Profundamente asombrada, Marta volvió a repasar aquello. Le parecía que toda la tarde había estado mirando a Pablo y, sin embargo, no le había visto hacer aquellas líneas… ¡Pablo había imaginado a José golpeando a Pino! ¿Por qué?

Creyó oír unos pasos y se sobresaltó. Tener aquel bloc en la mano era como estar en posesión de un gran secreto.

"¡Qué suerte que haya sido yo quien lo ha encontrado!", murmuró.
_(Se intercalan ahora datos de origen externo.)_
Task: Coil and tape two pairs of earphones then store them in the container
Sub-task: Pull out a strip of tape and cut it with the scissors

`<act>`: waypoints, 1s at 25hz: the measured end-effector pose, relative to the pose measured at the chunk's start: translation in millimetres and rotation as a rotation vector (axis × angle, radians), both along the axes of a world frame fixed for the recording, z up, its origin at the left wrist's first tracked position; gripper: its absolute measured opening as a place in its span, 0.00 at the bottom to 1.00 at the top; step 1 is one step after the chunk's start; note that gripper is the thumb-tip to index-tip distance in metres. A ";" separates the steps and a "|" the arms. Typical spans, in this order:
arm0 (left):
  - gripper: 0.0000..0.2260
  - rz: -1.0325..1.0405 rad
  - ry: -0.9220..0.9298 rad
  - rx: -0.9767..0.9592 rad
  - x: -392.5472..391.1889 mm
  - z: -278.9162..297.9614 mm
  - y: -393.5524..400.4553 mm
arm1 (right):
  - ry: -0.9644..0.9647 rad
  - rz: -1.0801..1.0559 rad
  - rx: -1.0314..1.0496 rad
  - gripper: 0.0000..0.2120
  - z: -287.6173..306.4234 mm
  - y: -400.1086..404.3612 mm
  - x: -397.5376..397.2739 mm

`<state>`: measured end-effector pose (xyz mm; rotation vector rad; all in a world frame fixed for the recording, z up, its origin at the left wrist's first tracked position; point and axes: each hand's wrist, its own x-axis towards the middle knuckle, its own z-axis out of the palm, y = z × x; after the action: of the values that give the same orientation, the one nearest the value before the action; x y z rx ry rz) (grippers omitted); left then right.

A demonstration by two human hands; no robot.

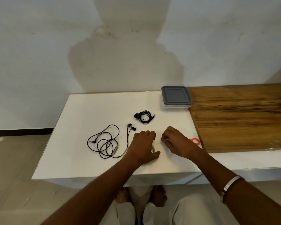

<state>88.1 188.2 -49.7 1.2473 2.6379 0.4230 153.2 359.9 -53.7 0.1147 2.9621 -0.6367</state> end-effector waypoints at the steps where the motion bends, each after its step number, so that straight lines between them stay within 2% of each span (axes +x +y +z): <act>1: 0.24 -0.022 -0.031 0.026 -0.3 0.0 -0.2 | 0.000 -0.010 -0.004 0.10 -0.1 0.4 -1.2; 4: 0.20 -0.147 -0.122 0.066 -4.6 -0.9 -2.3 | 0.007 -0.026 -0.016 0.09 0.5 2.2 -5.5; 7: 0.17 -0.201 -0.106 -0.012 -8.9 -1.4 -3.5 | 0.001 -0.020 -0.021 0.09 0.9 2.4 -8.1; 10: 0.22 -0.225 -0.083 -0.109 -14.0 2.4 0.3 | 0.005 -0.020 -0.039 0.09 2.5 2.2 -9.2; 14: 0.28 -0.246 -0.132 -0.112 -16.0 6.4 4.4 | 0.018 -0.009 -0.049 0.09 6.0 2.1 -9.5; 25: 0.32 -0.237 -0.137 -0.127 -15.8 5.4 6.4 | 0.032 -0.037 -0.088 0.09 6.4 6.6 -7.5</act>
<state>72.2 194.6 -44.3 1.4132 2.3297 0.2861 145.6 366.5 -47.3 0.1544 2.9629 -0.7788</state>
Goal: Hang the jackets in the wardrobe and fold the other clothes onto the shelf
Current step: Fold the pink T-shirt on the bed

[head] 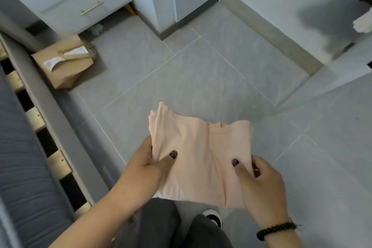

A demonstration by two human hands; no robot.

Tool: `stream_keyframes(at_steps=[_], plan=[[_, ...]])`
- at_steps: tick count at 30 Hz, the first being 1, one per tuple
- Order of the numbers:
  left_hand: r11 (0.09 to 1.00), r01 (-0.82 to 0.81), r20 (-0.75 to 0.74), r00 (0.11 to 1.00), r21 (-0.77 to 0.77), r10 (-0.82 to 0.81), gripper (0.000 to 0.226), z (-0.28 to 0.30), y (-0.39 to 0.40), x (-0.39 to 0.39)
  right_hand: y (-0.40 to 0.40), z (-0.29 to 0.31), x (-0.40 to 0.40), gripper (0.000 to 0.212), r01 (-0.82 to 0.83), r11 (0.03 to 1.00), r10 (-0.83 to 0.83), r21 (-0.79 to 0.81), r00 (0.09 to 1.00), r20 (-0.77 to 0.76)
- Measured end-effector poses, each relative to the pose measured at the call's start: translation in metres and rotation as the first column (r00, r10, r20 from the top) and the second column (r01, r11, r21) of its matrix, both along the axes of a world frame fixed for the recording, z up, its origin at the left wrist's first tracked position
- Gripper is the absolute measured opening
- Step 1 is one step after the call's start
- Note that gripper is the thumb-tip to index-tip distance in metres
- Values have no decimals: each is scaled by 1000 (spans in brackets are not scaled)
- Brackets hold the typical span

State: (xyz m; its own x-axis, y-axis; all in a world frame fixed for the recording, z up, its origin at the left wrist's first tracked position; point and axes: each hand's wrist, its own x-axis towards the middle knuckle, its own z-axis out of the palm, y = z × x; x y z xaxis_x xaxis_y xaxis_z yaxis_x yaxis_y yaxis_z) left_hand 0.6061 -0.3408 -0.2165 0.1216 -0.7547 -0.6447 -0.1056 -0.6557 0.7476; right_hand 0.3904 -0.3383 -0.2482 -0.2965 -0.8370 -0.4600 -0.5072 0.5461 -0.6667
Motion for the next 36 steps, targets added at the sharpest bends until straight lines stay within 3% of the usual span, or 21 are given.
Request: stream_keyframes(at_steps=[5, 15, 20, 28, 36], plan=[[994, -10, -37, 999, -113, 6, 33, 125, -49, -20, -60, 136, -25, 14, -52, 996, 57, -73, 996, 75], [905, -49, -96, 995, -422, 9, 31, 387, -139, -59, -155, 421, -67, 15, -156, 902, 134, -402, 988, -81], [839, 35, -66, 994, -543, -84, 30, 505, -172, -71, -179, 546, -78, 20, -184, 841, 109, -510, 979, -173], [708, 81, -38, 988, -702, -151, 16, 635, -254, -53, -239, 677, -74, 25, -145, 751, 18, -644, 980, -199], [679, 212, 18, 959, -703, -281, 14, 713, -364, -7, -335, 758, -56, 17, -127, 661, -125, -740, 953, -276]])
Casi temblando, escondió el bloc bajo el colchón de la cama turca y apagó de prisa la luz.

Vibraba toda ella, como hacía rato le parecía haber visto vibrar a los instrumentos de cuerda, calientes aún.

El jardín se volvió misterioso, con un pedazo de luna verde y el rebullir de unas alas negras. Era la cocinera, que volvía de su paseo. Marta reconoció sus pasos en el picón. La vida parecía fluir gota a gota en la fuente del jardín, una fuente vieja, donde un niño de color de bronce veía salir agua por la punta de una bota agujereada que sostenía en alto.

Alguien se movería en la casa… Marta, en su oscuridad, ni lo notaba. De nuevo oyó pasos en el picón de los paseos. José había arrastrado a Pino hacia allí, para discutir…

Se oía el nombre de Teresa.

– ¡Ah…! Entonces soy yo, yo, quien molesto a Teresa cuando canto… ¡Yo!

José gritaba menos; no se le entendía. Luego, Pino:

– ¡Maldita sea esta casa! ¡Maldita Teresa! ¡Malditos…!

Luego, nada.

Era lo mismo. El extraño período en que Marta se había sentido sujeta por el interés de lo que pasaba a su alrededor, en aquella casa, había terminado.

Una extraña llamada, como la trompeta alrededor de Jericó, derrumbaba muros, hacía desaparecer tabiques, habitaciones y gentes que la rodeaban.

Allí, en la oscuridad, no escuchaba ni sentía más que un hondo y lejano rumor de su sangre.